Exercise description -
Pictures must not be copied, but every entry must be reproduced exactly.

Stored dataset items -
- - -

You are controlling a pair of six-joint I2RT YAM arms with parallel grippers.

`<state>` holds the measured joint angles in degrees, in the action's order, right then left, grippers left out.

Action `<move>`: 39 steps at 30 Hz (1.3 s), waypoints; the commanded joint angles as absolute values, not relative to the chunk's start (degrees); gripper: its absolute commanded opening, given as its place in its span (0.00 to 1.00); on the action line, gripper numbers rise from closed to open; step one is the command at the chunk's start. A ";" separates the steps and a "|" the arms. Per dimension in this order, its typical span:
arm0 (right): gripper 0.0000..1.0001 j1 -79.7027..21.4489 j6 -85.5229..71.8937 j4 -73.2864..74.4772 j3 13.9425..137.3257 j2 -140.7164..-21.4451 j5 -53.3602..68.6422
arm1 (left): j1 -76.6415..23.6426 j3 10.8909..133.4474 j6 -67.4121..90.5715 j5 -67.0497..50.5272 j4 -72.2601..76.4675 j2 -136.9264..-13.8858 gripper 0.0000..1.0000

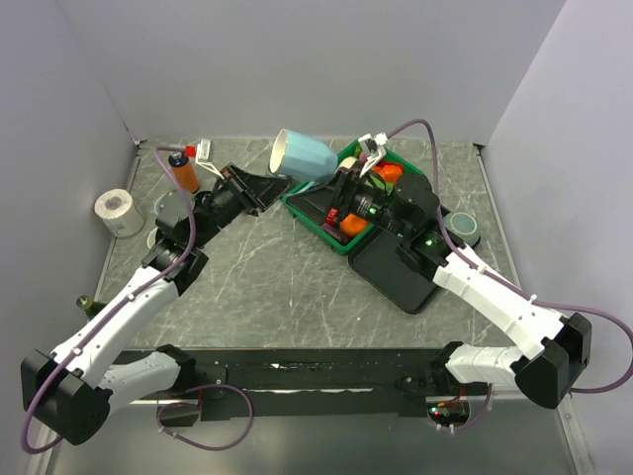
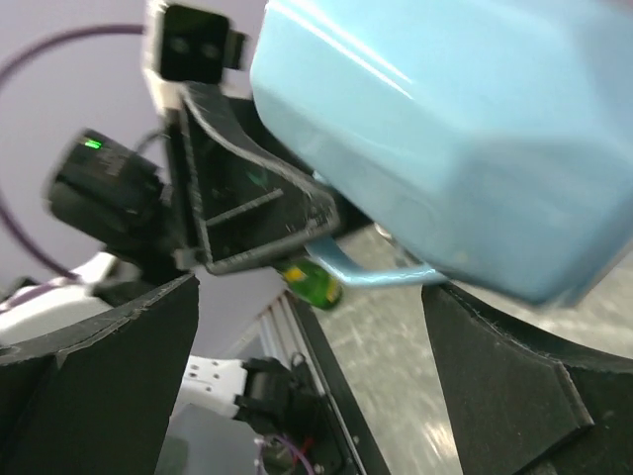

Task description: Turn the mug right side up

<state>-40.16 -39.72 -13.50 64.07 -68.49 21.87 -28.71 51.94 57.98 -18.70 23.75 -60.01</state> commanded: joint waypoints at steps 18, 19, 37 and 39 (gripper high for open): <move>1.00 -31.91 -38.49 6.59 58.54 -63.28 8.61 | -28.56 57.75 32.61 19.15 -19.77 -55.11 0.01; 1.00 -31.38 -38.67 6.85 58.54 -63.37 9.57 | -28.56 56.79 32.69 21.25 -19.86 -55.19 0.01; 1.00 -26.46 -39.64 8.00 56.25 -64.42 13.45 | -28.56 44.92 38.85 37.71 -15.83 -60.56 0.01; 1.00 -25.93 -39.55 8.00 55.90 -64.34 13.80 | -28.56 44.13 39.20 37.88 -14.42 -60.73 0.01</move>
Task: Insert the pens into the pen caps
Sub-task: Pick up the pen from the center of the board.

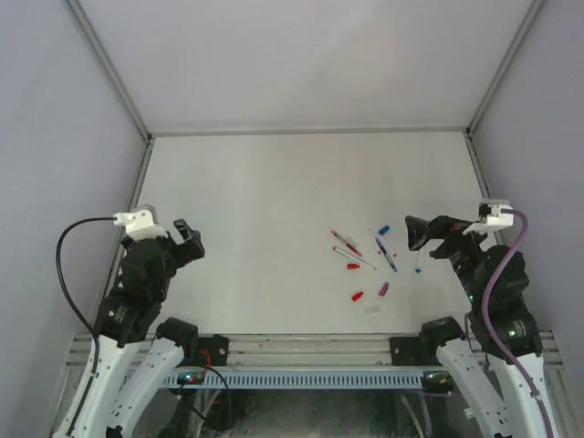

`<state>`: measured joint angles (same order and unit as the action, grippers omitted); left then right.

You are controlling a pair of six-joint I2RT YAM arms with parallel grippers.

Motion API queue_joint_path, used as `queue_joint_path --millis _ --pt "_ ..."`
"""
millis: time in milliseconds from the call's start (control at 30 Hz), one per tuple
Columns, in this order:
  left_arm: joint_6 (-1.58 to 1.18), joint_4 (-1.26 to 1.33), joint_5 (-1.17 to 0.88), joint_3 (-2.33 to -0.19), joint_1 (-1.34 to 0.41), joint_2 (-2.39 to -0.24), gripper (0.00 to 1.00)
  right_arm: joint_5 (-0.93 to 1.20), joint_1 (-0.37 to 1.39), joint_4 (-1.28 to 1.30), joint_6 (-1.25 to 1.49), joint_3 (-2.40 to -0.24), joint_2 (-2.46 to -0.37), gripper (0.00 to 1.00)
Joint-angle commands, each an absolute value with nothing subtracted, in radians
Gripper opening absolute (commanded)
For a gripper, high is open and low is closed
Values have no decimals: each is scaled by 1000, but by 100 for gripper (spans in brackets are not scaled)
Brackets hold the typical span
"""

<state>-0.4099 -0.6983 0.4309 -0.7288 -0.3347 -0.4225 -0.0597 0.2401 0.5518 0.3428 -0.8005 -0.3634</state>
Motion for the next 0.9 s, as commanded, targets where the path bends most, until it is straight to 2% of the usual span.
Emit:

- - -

The completed task -
You are controlling a pair of six-joint I2RT YAM arms with parallel grippers.

`<state>` holds the measured joint angles in degrees, in the action's order, right then left, grippers left out.

Action `<move>`: 39 steps at 30 Hz (1.3 s), waypoints; the commanded joint angles as absolute values, not relative to the chunk's start (degrees); gripper: its absolute commanded opening, given as its place in its span (0.00 to 1.00); on the action line, gripper numbers rise from closed to open; step one is the command at the chunk's start. A ";" separates the steps and a "|" the arms. Per dimension in this order, its typical span:
arm0 (right): gripper 0.0000..1.0001 j1 -79.7027..21.4489 j6 -85.5229..71.8937 j4 -73.2864..74.4772 j3 13.9425..137.3257 j2 -140.7164..-21.4451 j5 -53.3602..68.6422
arm1 (left): j1 -76.6415..23.6426 j3 10.8909..133.4474 j6 -67.4121..90.5715 j5 -67.0497..50.5272 j4 -72.2601..76.4675 j2 -136.9264..-13.8858 gripper 0.0000..1.0000


Task description: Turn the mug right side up

<state>-40.16 -39.72 -13.50 64.07 -68.49 21.87 -28.71 51.94 57.98 -18.70 23.75 -60.01</state> commanded: joint waypoints at steps 18, 19, 37 and 39 (gripper high for open): <move>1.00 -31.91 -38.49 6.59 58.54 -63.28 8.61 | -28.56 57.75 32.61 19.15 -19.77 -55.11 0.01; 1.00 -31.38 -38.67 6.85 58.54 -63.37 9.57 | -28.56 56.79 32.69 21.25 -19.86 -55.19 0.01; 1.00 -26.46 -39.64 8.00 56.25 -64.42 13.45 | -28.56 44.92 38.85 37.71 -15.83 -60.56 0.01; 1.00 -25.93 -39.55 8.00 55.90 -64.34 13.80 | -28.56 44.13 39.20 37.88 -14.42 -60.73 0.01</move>
Task: Insert the pens into the pen caps
Sub-task: Pick up the pen from the center of the board.


`<state>`: measured joint angles (same order and unit as the action, grippers omitted); left then right.

You are controlling a pair of six-joint I2RT YAM arms with parallel grippers.

Motion API queue_joint_path, used as `queue_joint_path --millis _ --pt "_ ..."`
"""
millis: time in milliseconds from the call's start (control at 30 Hz), one per tuple
Columns, in this order:
  left_arm: joint_6 (-1.58 to 1.18), joint_4 (-1.26 to 1.33), joint_5 (-1.17 to 0.88), joint_3 (-2.33 to -0.19), joint_1 (-1.34 to 0.41), joint_2 (-2.39 to -0.24), gripper (0.00 to 1.00)
  right_arm: joint_5 (-0.93 to 1.20), joint_1 (-0.37 to 1.39), joint_4 (-1.28 to 1.30), joint_6 (-1.25 to 1.49), joint_3 (-2.40 to -0.24), joint_2 (-2.46 to -0.37), gripper (0.00 to 1.00)
Joint-angle commands, each an absolute value with nothing subtracted, in radians
Gripper opening absolute (commanded)
For a gripper, high is open and low is closed
Values have no decimals: each is scaled by 1000, but by 100 for gripper (spans in brackets are not scaled)
Brackets hold the typical span
"""

<state>-0.4099 -0.6983 0.4309 -0.7288 -0.3347 -0.4225 -0.0597 0.2401 0.5518 0.3428 -0.8005 -0.3634</state>
Motion for the next 0.9 s, as commanded, targets where the path bends most, until it is straight to 2% of the usual span.
Emit:

Work on the exercise is now concluded.